## ABOUT THIS TASK
Starting at the first line of the data below, write out each line exactly until you reach the line containing "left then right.", and include that line too.

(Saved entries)
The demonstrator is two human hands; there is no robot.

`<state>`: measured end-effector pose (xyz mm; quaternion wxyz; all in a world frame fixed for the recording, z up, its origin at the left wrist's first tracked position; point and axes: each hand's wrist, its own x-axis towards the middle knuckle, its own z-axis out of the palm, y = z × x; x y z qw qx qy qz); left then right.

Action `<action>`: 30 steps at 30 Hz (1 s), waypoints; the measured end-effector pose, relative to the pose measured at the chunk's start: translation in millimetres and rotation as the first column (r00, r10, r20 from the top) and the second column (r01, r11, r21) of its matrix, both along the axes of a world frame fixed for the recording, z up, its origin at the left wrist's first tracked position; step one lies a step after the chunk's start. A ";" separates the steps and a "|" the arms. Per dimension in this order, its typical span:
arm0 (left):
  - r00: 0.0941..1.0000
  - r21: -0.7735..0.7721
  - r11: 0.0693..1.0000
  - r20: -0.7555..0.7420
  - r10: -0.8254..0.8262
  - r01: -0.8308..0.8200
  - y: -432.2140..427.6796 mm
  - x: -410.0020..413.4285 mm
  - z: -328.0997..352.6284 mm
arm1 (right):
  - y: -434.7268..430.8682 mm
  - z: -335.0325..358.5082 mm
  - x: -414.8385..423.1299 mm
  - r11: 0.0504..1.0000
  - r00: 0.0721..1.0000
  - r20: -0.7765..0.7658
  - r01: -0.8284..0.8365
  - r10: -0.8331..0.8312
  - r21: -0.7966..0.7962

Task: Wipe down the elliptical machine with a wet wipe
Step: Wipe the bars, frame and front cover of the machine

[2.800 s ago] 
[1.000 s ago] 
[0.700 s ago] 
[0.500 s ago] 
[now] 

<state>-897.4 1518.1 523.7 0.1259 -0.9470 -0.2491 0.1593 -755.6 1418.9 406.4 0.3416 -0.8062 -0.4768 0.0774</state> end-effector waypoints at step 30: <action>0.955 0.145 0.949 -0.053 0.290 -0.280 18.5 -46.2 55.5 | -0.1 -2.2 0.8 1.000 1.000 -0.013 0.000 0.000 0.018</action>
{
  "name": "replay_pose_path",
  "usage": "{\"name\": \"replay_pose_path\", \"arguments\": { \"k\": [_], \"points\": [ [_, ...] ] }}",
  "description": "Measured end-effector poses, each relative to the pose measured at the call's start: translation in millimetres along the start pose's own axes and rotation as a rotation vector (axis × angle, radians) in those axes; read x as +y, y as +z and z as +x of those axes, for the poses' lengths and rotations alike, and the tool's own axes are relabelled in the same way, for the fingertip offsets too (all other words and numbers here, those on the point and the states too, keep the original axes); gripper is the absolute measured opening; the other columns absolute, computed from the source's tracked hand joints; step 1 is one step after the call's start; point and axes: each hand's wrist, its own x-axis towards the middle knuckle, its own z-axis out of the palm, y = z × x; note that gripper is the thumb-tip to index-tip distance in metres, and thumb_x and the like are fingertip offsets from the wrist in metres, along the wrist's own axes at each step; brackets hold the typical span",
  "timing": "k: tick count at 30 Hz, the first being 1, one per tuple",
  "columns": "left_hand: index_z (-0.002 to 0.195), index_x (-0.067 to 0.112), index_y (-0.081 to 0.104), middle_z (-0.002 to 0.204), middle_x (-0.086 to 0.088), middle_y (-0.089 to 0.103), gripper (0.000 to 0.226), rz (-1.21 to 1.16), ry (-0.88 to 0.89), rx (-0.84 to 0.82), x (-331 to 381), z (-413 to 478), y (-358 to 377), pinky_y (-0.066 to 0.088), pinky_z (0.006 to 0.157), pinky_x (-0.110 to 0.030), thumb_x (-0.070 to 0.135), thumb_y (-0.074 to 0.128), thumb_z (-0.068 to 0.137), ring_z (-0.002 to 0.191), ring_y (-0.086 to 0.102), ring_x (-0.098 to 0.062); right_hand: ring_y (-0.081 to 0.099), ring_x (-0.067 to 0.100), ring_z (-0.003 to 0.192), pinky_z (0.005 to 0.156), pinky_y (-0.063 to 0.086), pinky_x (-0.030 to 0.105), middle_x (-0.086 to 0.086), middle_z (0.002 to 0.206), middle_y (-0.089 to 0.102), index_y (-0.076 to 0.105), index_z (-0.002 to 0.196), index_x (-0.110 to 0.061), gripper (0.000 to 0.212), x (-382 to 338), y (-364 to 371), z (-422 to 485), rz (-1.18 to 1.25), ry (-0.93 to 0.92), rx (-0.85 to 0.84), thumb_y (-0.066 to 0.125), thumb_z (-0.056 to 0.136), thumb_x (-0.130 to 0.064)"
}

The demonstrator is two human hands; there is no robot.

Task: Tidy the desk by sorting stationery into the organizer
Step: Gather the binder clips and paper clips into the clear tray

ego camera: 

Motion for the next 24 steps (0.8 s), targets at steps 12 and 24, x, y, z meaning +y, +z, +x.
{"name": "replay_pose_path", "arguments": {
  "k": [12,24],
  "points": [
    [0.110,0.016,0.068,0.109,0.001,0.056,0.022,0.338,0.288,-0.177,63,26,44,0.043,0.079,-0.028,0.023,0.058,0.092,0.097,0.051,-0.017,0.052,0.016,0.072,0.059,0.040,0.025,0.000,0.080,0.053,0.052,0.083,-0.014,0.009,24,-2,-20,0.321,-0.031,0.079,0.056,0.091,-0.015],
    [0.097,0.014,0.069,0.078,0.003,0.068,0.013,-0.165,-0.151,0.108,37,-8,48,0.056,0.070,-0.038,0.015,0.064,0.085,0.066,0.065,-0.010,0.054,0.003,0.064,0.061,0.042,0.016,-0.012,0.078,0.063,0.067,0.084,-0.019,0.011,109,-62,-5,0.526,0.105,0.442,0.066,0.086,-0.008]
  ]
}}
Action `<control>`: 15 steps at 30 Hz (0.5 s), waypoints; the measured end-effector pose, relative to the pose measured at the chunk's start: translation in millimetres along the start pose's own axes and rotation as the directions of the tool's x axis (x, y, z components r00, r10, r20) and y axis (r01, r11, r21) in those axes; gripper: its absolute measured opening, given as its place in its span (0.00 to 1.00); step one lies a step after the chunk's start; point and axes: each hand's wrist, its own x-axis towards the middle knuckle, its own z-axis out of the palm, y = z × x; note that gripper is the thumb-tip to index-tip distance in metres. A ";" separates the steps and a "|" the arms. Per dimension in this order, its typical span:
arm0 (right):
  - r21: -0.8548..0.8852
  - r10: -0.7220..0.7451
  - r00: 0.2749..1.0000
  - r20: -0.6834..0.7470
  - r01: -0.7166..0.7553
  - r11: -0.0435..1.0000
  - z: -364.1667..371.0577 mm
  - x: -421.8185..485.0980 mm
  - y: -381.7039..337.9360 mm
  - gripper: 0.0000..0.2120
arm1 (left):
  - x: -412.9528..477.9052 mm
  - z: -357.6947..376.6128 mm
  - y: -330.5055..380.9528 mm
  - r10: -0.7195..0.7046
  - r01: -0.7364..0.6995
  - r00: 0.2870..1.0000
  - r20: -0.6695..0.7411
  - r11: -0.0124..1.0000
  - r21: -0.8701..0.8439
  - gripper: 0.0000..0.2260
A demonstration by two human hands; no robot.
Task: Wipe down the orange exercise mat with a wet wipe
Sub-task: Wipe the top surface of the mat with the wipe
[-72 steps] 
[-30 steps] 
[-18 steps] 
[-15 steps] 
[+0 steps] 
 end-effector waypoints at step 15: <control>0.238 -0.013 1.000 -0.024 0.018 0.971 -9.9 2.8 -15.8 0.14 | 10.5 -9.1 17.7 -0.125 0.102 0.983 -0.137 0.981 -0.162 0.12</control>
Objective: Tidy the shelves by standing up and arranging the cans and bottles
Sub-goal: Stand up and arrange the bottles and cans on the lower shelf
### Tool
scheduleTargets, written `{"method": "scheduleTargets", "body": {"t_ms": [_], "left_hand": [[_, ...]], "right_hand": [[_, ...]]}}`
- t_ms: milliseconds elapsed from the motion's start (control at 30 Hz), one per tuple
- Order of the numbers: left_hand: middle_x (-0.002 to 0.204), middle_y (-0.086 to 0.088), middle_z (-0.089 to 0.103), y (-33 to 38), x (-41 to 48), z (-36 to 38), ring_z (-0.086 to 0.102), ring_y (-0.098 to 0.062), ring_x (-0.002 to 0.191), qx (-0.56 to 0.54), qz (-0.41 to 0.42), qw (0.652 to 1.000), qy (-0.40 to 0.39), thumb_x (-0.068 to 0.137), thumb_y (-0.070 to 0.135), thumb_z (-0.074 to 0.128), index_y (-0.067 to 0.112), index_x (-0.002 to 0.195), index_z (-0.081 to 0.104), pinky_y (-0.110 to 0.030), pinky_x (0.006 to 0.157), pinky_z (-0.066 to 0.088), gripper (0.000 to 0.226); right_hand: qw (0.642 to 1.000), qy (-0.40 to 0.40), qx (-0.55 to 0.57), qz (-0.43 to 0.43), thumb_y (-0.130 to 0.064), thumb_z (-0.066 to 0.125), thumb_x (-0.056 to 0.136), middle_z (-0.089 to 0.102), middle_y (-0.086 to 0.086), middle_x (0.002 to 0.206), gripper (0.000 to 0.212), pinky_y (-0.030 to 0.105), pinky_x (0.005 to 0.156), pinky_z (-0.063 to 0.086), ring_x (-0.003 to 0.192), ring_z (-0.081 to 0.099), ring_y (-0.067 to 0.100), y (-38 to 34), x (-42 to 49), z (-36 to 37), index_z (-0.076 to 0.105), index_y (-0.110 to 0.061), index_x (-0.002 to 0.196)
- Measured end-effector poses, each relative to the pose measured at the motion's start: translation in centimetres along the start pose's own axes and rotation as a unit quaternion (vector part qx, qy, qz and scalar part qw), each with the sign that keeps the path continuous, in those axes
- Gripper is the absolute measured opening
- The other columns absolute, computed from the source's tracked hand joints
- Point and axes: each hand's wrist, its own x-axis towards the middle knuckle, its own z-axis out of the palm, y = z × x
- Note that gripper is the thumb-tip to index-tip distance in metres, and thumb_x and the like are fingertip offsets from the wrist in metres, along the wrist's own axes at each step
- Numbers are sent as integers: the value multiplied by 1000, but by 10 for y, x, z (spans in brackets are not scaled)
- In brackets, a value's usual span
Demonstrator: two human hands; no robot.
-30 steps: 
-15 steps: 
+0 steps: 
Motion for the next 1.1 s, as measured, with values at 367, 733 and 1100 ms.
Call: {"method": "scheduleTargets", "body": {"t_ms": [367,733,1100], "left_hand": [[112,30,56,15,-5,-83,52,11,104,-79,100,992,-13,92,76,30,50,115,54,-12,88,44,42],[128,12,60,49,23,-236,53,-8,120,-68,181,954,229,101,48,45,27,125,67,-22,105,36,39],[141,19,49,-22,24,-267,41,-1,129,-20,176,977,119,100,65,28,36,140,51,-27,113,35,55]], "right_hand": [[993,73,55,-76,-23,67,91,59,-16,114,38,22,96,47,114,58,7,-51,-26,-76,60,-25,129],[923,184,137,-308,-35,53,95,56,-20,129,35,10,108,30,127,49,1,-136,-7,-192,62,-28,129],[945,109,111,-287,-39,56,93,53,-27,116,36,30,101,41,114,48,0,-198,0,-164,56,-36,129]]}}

## EXERCISE RESPONSE
The demonstrator is two human hands; there is no robot.

`<state>`: measured end-effector pose (xyz mm; quaternion wxyz; all in a world frame fixed for the recording, z up, its origin at the left wrist's first tracked position; point and axes: each hand's wrist, its own x-axis towards the middle knuckle, its own z-axis out of the palm, y = z × x; x y z qw qx qy qz); left then right.

The reply is now complete.